#### EXERCISE DIRECTIONS
How many of the lines below contain "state"? Reply with only that figure.
*** Block opens ***
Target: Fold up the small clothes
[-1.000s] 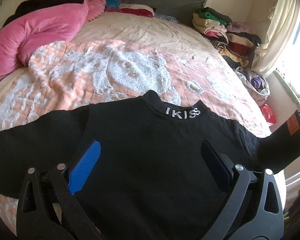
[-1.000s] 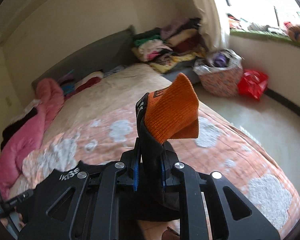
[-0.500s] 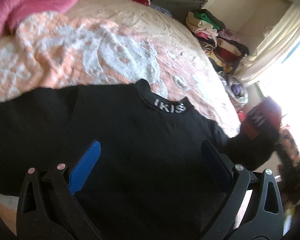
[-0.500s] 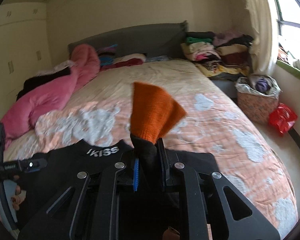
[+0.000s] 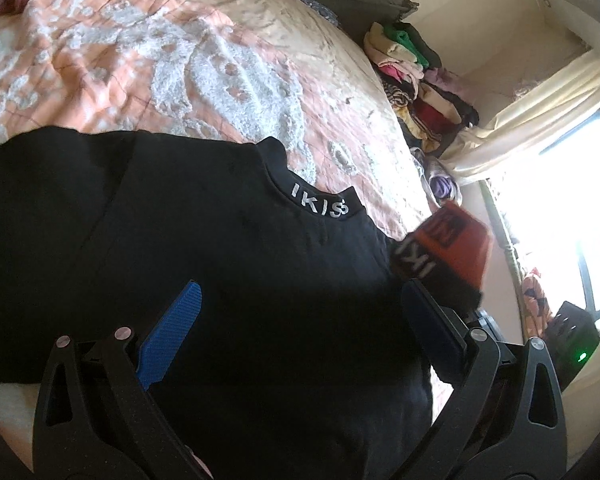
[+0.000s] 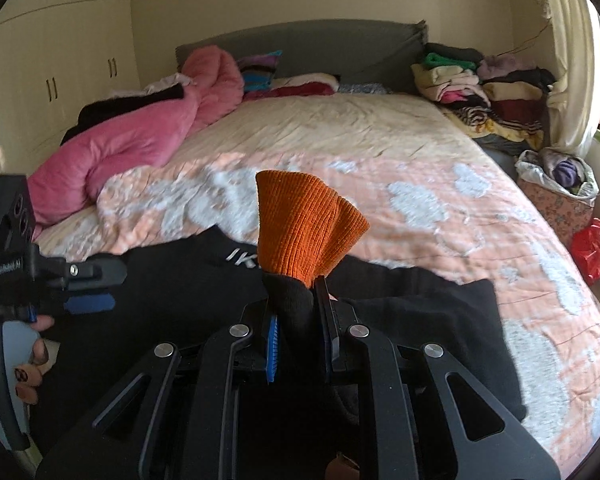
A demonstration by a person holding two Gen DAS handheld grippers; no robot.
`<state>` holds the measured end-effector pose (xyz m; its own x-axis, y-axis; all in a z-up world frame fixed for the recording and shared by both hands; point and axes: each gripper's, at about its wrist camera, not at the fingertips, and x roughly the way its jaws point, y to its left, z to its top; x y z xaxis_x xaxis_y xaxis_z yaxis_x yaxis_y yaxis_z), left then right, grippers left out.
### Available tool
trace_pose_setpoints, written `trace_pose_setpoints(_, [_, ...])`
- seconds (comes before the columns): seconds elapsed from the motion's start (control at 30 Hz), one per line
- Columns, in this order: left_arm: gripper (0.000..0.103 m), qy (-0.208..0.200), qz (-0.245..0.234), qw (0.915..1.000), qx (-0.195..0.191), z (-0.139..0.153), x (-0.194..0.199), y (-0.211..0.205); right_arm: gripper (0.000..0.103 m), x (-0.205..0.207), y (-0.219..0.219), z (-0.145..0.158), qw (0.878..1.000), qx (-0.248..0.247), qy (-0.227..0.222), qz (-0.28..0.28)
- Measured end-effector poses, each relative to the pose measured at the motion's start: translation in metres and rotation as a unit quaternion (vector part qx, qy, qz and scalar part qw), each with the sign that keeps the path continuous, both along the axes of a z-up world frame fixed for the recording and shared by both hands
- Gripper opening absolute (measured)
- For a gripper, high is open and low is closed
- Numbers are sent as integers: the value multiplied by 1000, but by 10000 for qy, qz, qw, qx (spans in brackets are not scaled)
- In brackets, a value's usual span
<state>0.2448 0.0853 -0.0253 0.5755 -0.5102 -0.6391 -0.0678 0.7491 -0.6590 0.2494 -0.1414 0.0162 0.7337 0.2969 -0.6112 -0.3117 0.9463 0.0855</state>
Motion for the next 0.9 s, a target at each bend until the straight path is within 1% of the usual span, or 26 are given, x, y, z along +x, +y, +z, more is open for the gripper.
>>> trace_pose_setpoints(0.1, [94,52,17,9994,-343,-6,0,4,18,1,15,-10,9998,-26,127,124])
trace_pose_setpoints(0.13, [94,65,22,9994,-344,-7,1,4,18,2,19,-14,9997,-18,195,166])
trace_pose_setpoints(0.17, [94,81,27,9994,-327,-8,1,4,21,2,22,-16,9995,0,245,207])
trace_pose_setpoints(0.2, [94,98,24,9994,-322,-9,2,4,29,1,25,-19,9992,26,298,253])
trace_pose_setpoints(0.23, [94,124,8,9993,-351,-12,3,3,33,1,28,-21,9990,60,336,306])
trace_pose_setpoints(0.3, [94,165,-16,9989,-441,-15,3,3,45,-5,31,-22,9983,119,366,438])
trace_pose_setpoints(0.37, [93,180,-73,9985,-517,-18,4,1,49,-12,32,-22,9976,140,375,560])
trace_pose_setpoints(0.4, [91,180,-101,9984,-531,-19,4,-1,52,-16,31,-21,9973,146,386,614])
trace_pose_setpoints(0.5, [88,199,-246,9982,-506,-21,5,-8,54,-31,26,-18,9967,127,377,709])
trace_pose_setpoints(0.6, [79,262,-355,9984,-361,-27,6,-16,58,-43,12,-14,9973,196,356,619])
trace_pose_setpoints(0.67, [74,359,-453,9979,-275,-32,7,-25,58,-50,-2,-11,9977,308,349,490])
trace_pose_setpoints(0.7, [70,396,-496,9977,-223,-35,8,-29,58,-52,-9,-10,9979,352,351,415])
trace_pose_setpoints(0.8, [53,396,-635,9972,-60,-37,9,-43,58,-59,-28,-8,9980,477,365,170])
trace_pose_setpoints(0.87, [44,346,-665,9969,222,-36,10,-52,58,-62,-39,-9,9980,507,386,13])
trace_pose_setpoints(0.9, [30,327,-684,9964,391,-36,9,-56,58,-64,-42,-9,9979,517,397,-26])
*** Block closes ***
#### ANSWER AREA
2